Non siamo Giovanni Drogo, non vi stiamo raccontando un’allucinazione bensì la realtà del nuovo squadrone Sky; che utilizza bici (Pinarello) e tecnici nostrani come Max Sciandri, anche se più che italiano lo definiremmo pistoiese… E’ già positivo che la discussione su questa crisi strutturale sia cominciata, sarà importantissimo dare seguito ai primi segnali di rinsavimento; sperando che la vittoria di un Pozzato nella Roubaix non fornisca l’alibi per rifiutare il confronto. 

Il 2010 agonistico ha avuto un prologo incoraggiante nel deserto del Qatar: abbiamo visto già pimpanti ras del quartiere come Boonen, Gilbert e Cancellara; le classiche (al solito) promettono più spettacolo dei Grandi Giri, legati a concetti tecnici meno spavaldi di quelli dei predoni del Nord. 

Almeno per adesso, Azzurra ha ancora nomi da spendere nell’immediato; l’augurio è che la stagione ci regali qualche matricola con i garretti giusti, da super ma con benza normale. Per tutto il resto siamo pronti, sicuramente ci divertiremo ad ammirare un Giro disegnato con intelligenza e sadismo; che forse cancellerà gli scempi dell’anno scorso. 

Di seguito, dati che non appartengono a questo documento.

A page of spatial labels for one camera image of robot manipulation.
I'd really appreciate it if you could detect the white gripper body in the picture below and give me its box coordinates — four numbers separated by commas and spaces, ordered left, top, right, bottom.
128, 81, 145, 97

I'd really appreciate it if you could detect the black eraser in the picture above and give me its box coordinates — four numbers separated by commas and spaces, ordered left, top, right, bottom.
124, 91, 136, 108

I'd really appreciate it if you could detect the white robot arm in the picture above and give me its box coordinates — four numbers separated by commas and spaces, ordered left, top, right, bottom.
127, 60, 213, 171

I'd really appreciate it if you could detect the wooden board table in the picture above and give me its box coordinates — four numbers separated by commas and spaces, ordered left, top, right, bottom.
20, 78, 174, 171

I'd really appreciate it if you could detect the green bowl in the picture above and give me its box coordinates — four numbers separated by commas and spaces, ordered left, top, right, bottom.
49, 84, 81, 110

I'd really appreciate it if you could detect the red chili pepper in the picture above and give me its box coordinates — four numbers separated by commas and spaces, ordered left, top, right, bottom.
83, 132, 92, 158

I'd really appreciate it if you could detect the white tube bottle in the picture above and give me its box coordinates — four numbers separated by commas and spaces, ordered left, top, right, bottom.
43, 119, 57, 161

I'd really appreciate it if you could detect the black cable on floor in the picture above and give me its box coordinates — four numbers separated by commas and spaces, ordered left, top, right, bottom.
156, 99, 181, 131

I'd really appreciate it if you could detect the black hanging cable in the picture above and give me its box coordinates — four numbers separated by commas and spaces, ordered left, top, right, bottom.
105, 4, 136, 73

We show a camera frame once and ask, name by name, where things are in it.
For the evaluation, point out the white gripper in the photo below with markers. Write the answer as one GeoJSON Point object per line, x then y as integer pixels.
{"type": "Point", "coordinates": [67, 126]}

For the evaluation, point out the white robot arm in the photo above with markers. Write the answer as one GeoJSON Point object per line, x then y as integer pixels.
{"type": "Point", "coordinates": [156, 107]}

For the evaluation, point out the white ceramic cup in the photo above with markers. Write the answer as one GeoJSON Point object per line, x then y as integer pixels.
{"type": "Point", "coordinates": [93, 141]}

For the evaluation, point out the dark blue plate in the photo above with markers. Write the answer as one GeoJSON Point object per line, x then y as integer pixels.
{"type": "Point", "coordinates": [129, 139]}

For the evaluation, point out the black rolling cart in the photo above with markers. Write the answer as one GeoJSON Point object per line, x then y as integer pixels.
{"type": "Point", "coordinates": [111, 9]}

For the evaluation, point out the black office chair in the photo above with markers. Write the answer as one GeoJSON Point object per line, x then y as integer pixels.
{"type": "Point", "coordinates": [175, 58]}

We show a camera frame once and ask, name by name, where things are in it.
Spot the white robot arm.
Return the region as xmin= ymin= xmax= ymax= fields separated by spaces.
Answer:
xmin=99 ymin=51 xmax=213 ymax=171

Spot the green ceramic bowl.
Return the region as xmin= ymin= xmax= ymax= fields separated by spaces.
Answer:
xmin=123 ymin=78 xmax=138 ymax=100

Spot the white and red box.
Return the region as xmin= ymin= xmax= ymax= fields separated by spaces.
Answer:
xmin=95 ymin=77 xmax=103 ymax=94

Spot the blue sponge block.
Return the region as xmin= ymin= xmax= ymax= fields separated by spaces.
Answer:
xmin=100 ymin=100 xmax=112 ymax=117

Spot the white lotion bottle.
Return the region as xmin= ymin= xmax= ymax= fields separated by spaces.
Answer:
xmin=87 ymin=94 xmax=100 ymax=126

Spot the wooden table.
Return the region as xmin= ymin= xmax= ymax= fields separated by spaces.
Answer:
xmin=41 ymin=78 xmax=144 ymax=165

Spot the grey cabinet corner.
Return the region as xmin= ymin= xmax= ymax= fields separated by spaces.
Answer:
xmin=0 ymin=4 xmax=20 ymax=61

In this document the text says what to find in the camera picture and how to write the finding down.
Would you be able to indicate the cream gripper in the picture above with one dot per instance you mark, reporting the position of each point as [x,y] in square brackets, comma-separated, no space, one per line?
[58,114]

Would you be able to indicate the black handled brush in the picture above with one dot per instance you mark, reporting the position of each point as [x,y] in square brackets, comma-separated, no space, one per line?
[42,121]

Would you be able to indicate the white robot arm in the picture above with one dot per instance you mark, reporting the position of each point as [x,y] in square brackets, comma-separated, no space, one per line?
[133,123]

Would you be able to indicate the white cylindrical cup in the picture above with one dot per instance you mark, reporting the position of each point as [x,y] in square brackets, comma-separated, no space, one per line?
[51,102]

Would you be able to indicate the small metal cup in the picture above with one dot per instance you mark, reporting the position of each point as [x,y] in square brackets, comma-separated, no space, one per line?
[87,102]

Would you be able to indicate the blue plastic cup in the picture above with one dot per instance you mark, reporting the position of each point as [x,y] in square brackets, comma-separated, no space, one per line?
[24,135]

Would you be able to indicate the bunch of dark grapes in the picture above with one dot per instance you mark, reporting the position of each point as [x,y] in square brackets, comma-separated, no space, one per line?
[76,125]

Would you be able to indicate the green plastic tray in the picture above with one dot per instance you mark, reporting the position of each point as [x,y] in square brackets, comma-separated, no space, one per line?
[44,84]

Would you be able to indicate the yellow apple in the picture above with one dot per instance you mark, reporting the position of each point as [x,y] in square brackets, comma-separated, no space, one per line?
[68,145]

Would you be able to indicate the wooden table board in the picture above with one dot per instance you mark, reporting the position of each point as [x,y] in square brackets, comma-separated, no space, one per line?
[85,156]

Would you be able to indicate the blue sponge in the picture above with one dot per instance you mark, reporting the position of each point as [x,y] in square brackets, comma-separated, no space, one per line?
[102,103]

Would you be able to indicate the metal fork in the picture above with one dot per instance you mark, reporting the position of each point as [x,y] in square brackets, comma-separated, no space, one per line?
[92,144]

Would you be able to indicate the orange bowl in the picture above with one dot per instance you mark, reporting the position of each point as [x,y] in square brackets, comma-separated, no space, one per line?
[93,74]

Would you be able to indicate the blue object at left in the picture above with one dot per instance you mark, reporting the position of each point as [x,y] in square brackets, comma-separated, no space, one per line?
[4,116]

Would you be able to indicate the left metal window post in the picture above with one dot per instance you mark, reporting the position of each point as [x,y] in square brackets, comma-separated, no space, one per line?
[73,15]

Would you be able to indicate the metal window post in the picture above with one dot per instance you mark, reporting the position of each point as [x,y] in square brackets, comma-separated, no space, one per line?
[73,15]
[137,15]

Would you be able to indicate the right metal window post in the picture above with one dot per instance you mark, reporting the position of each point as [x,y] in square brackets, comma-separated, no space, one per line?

In fondo la superiorità ideologica della pedivella sta nella sua brutalità pop; lo spirito che il Ganna, appena vinto il primo Giro, spiegò in una frase poco aulica ma efficace: «L’impressione più viva l’è che me brusa tanto l’cù». Avevamo cominciato questa escursione con il posteriore e la terminiamo sempre con lo stesso.